Steve and VANRAT won a swag of trophies throughout ’82 and ’83, up against the likes of Gary McGuigan’s XA pano ‘Fire Truck’, but the near-stock appearance kneecapped Steve when battling mega-vans like John Roach’s ‘Checkmate’, Fuzz Heinrich’s ‘The Wizard’ and John Strachan’s ‘Alley Cat’.

“You were judged and allocated points on absolutely everything but I could never bring myself to build it as a full custom van; I was more into muscle vans that looked clean but could be driven hard, so stuck to my guns.”

But vans were his only toys. By 1987 Steve had a fair collection of bikes, a 383-cube Jag, plus the obligatory family hacks. Something had to give.

“The van was just sitting in a carport, hardly being driven, so I decided to downscale things. I sold VANRAT to Sam Ivanic who also owned John Evan’s Tangerine Dream 2. The 454 was swapped into Tangerine Dream while its 308 was switched into the ’RAT and sold on.

Van Rat spent some time in Queensland and is now owned by Victorian Marty Blum. We featured VANRAT under Marty’s ownership in our Survivor Van feature. The van is currently getting a makeover with Mick at Glenlyon Motors – so expect an extra dose of horsepower when the old girl hits the streets once more.


Old habits die hard, however, and at 57 Steve has reignited his passion for four wheelers and bought a ’74 Vette from Milan Dokic — known to SM readers for his MENTLE Camaro.

“Milan knew VANRAT as a kid and it got him interested in cars, so we’ve gone full circle,” Steve laughed. “There are a few Suzuki Hayabusas and Yamaha R1s in the shed too, so I still love my bikes, but vans were a different scene altogether.

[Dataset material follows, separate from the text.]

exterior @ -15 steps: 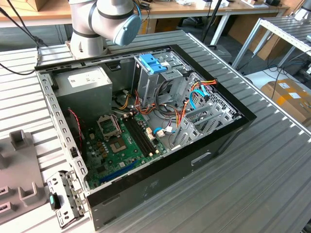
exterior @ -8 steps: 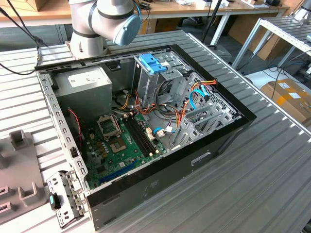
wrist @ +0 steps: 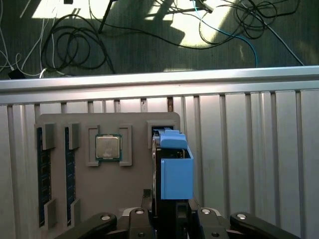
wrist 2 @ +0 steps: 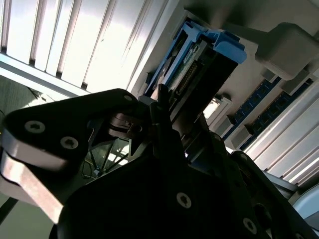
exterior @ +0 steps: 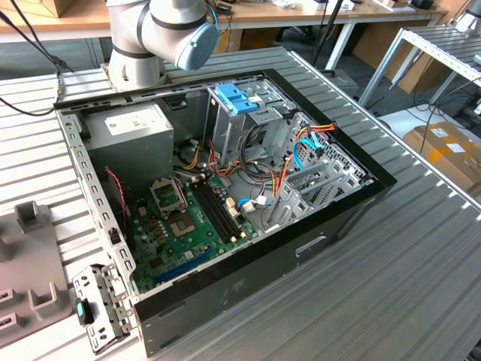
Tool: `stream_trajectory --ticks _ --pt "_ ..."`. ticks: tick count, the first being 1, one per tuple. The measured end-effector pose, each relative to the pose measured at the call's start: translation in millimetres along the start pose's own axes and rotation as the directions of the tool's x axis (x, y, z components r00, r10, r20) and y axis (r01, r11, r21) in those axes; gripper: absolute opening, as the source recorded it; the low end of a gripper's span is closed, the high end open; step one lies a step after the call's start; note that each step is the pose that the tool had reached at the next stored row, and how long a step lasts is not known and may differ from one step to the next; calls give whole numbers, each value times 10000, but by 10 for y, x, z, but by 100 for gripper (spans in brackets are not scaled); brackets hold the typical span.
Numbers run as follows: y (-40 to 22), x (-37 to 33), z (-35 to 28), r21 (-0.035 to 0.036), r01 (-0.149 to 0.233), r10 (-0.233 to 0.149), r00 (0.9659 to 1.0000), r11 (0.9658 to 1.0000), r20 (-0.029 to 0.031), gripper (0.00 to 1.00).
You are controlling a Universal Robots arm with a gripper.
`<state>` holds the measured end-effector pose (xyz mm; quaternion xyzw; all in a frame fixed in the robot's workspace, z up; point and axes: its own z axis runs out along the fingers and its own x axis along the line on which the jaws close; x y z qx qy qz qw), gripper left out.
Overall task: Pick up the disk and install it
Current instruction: 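Pick up the disk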
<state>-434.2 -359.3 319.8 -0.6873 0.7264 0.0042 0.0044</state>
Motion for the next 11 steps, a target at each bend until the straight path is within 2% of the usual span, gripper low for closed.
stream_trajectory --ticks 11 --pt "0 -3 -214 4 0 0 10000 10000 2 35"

“Some of my fondest memories of the van era are of the social side. I’ve still got plenty of close friends from those days and it’s great to see a lot of them still building cars. There are even a few who’ve re-joined the van fold in recent years.”

Steve did toy with the idea of decking the Corvette out with a big-block to create STINGRAT, but decided to go hit the road instead. “I ended up selling the Corvette and bought a motorhome. I thought I’d have more time to build and use the Vette, but I seemed to have less. So we are travelling around this great country instead.”